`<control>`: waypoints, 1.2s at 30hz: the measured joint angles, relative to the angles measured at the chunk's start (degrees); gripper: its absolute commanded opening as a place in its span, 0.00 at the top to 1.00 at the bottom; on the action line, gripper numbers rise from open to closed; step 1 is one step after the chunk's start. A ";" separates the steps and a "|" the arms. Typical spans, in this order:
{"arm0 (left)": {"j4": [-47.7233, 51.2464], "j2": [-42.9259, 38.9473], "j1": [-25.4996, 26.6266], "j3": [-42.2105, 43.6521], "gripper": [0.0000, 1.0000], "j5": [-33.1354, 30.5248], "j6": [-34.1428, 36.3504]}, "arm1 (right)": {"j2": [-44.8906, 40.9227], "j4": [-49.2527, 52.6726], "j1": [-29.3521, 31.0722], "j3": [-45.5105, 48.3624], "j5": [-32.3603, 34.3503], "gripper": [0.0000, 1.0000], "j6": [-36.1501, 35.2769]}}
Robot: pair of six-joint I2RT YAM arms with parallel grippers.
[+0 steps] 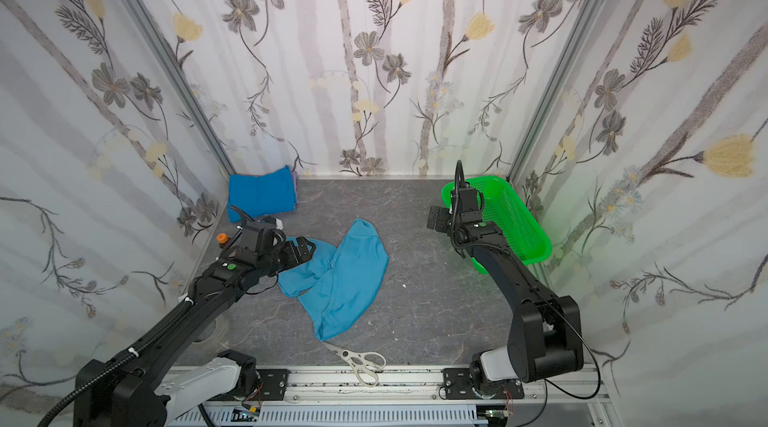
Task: Fold and stack the t-shirts
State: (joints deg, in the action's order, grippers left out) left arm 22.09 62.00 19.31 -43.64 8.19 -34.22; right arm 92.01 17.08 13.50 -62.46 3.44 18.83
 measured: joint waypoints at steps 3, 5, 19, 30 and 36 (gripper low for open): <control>-0.33 -0.66 1.14 2.82 0.00 -0.02 -1.09 | 1.60 0.42 -0.74 1.36 -1.70 0.00 -0.04; -0.59 -0.57 1.97 3.85 0.00 -0.04 -1.99 | 3.10 0.37 -2.08 0.90 -1.86 0.00 -0.07; -2.12 -2.97 4.39 6.73 0.00 -2.23 -4.81 | 25.09 2.08 -4.33 -18.97 -6.25 0.00 -1.75; -2.10 -5.22 4.48 9.79 0.00 -2.21 -4.94 | 31.23 4.48 -4.83 -29.49 -7.91 0.00 -6.49; -1.25 -6.84 3.43 9.51 0.00 -2.19 -4.68 | 16.94 0.11 9.35 -15.61 -16.28 0.01 -10.14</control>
State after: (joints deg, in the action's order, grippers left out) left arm 20.84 55.16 22.74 -34.13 6.00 -38.89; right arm 108.95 17.19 22.85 -78.06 -12.84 8.69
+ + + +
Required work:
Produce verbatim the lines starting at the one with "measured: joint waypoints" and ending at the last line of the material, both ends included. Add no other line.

Your response:
 measured: joint waypoints at steps 3, 5, 19, 30 and 36 (gripper low for open): <control>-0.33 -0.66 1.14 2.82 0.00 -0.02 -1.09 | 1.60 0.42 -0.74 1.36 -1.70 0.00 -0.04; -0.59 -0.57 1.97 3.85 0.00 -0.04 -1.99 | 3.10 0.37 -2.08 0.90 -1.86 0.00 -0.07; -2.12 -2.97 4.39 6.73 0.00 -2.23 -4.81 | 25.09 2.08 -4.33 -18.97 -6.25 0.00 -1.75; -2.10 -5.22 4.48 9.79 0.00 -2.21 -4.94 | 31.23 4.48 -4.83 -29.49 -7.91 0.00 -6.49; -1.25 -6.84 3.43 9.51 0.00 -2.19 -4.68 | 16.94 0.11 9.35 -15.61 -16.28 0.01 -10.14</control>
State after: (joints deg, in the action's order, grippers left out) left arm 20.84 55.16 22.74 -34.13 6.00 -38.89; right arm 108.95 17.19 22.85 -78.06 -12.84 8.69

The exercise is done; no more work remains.